It follows that a very important task for today s intellectuals is
to create realistic scenarios of the world of twenty-first century
economics. The problem is that, when we try to picture what the
effects of the intensification of knowledge will be like, several
obstacles stand in the way. The most important of these roadblocks
is that intellectuals on the right, center and left sides of the
political spectrum are all trying to predict what a twenty first
century economy will be like on the basis of theories devised to
explain the working of nineteenth century England. In other words,
whether one is using the conceptual machinery of Adam Smith or of
Karl Marx (or of any combination of the two), whether one sees in
the recent commercialization of the Internet a new invisible hand
that will magically benefit society, or whether one sees in this
commercialization the commodification of the Net which will
magically ruin society, one is still trying to understand what is
a radically new phenomenon in terms of obsolete categories
belonging to bankrupt systems of thought. It is time to go beyond
both the invisible handers and the commodifiers and to attempt to
construct a new economic theory that not only give us a clearer
picture of the future, but almost as important, of the past, since
it is impossible to know where we are going unless we know how we
got where we are.
Therefore, before exploring some of the characteristics of
Internet economics I will need to give at least a brief sketch of
what these new economic theories would be like. First of all, it
is not as if we would need to manufacture a new theory out of thin
air. Alternatives to the invisible handers and the commodifiers
have existed in the past (such as the institutionalist school of
the followers of Thorstein Veblen) and new theories are
flourishing today, such as the neo-institutionalist school and the
growing field of nonlinear economics. {1} Also, economic
historians like Fernand Braudel and his followers have given us a
fantastically detailed account of the development of Western
economies in the last eight hundred years, and this research has
generated a wealth of empirical data which simply was not
available to either Adam Smith or Karl Marx when they created
their theories. Furthermore, as I will soon try to show, the new
data contradicts many of the foundations of those two systems of
thought. Finally, not just economists and economic historians will
be involved in developing the new ideas we need, philosophers will
also participate: in the last twenty years the discipline of the
philosophy of economics (that is the philosophy of science applied
to economics) has grown at a tremendous pace and is today and very
active field of research.{2}
Here I only have space to discuss a few of the ideas that have
been developed by economists, historians and philosophers, so I
will select only those concepts that have a direct relevance to
our discussion of the Internet. Perhaps the most dramatic new
insight emerges from Fernand Braudel s history of capitalism.

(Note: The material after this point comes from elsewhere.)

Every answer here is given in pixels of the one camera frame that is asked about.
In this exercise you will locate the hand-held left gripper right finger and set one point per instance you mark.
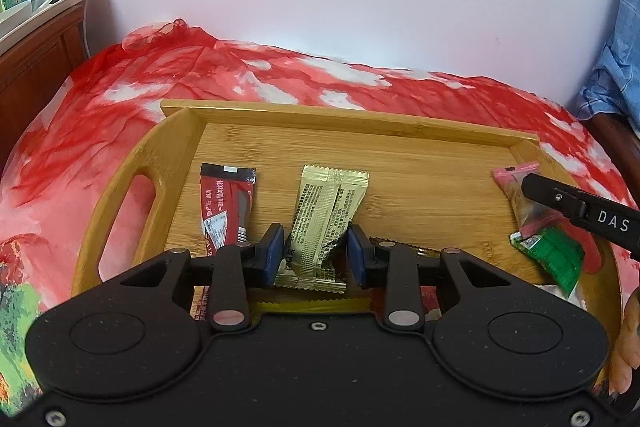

Unlike theorists from the left and the right who believe
capitalism developed through several stages, first being
competitive and subservient to market forces and only later, in
the twentieth century, becoming monopolistic, Braudel has shown
with a wealth of historical evidence that as far back as the
thirteenth century, and in all the centuries in between,
capitalism has always engaged in anti-competitive practices,
manipulating demand and supply in a variety of ways. Whenever
large fortunes were made in foreign trade, wholesale, finance or
large scale industry and agriculture, market forces were not
acting on their own, and in some cases not acting at all. In short
what Braudel shows is that we must sharply differentiate between
the dynamics generated by many interacting small producers and
traders (where automatic coordination via prices does occur), from
the dynamics of a few big bussinesses (or oligopolies, to use the
technical term), in which prices are increasingly replaced by
commands as coordinating mechanisms, and spontaneous allocation by
the market replaced with rigid planning by a managerial hierarchy.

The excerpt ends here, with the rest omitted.